Tony Blair wanted Vladimir Putin to be given a seat at the international “top table”, newly released files have revealed.
According to papers released to the National Archives in Kew, London, when Blair was Prime Minister, he believed the Russian President was at heart a “patriot” and that it was important to encourage him to adopt western values. This belief was held despite deep misgivings about Putin among government officials, who mistrusted him and feared he represented a return to Cold War attitudes.
In January 2001, less than a year after Putin assumed power in Russia, an internal briefing note entitled “Putin’s Progress” highlighted such concerns. One of the topics mentioned was anxiety over evidence of a resurgence in Russian espionage activities.
It said: “Despite the warmth of Putin’s rhetoric about the close links between Russia and the UK, the Russian intelligence effort against British targets remains at a high level. The Russian intelligence presence in the UK is at Cold War levels, and they continue to try to post active and hostile officers to work against British interests worldwide.”

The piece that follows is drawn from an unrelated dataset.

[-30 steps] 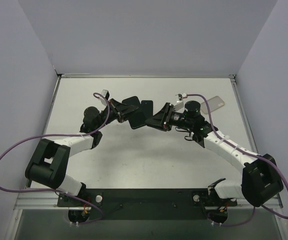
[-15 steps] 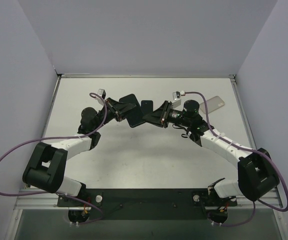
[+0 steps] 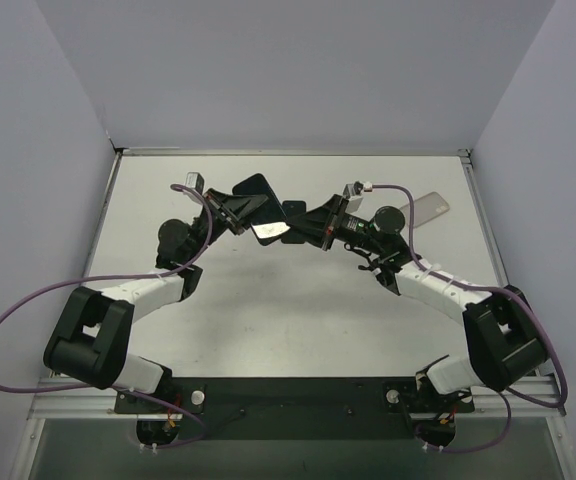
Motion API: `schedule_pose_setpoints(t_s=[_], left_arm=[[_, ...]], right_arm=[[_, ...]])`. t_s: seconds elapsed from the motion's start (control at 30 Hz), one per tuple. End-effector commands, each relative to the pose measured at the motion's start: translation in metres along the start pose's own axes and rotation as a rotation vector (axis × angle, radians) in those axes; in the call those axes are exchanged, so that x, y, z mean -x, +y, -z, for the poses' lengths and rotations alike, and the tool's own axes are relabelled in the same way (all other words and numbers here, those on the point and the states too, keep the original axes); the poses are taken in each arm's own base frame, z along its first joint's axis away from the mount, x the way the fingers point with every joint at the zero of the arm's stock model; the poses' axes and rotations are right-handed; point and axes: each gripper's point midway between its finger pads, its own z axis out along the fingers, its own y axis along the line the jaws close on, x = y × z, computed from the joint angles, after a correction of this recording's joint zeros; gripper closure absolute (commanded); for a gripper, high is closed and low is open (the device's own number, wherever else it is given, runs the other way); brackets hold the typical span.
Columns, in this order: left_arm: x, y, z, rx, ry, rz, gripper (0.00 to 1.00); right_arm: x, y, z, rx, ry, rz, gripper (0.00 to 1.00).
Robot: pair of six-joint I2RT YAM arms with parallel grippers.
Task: Take the phone out of the phone case
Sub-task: Remove the phone case from the phone.
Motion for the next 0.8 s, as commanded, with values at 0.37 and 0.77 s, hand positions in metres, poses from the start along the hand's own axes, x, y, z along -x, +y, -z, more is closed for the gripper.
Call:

There are also notes of how Putin told Blair that he did not want to be seen as “anti-Nato”, and that Russian defence minister Marshal Igor Sergeyev warned any further enlargement of NATO would be a “major political error”. He added that Moscow would take “appropriate steps” in response, in something of a forewarning to recent developments of Russia’s invasion of Ukraine.
Another cause for concern outlined in the newly released files relates to the sinking of the Russian submarine Kursk in August 2000, where all 118 crew members died. It explained that while Putin had thanked Blair for his offer of assistance, Russian officials had spread false rumours that it was the result of a collision with a British naval sub.
The new documents also list a series of assurances given by Putin to Blair during their meetings at various international summits, such as backing for the West’s hardline on dealing with Iraqi dictator Saddam Hussein and a promise that Moscow would stop supplying Iran’s nuclear programme. Both of these of course turned out to be false.
But Blair reportedly still thought Putin should be given a position in international alliances. In the notes of a meeting with Dick Cheney, who was vice president to George Bush, it is mentioned that Blair compared Putin to French President Charles de Gaulle.
“The Prime Minister described him as a Russian patriot, acutely aware that Russia had lost its respect in the world. To describe him as a Russian de Gaulle would be misleading, but he had a similar mindset,” the note said.
It continues: “He (Blair) understood that Putin had a low approval rating in the US. But he thought it was better to allow Putin a position on the top table and encourage Putin to reach for Western attitudes as well as the Western economic model.”
There’s also evidence in the papers of the fact that diplomatic niceties had to be observed, regardless of tensions with the Kremlin. When Blair travelled to Moscow in October 2001, a Number 10 official informed him: “You will recall that Putin actually asked you to come to celebrate his birthday on Sunday so we are bringing a set of the new silver No 10 cufflinks as your gift – he will be the first leader to have them.”
The news comes almost a year after Putin first launched his illegal invasion of Ukraine, on 24 February, 2022. Across Ukraine, major cities such as Berdyansk, Chernihiv, Kharkiv, Odesa, Sumy, and the capital Kyiv have faced attacks from Russian forces, with Western officials warning the war could be the largest in Europe since 1945.
According to the Office of the United Nations High Commissioner for Human Rights (OHCHR), nearly seven thousand deaths of civilians in Ukraine have been verified as of December 2022 - but the true number is likely to be more. The was has also resulted in a humanitarian crisis, with many Ukrainians force to flee their home country and seek asylum abroad via rehoming schemes.
Recently, Russia has targeted Ukraine’s power supply, plunging families into the dark and cold amidst an already difficult winter. Meanwhile, just weeks ago, Putin warned that Russia’s new nuclear-capable missile is almost ready for deployment, and on Thursday (29 December) fired 120 missiles at Ukraine in Russia’s biggest attack in weeks.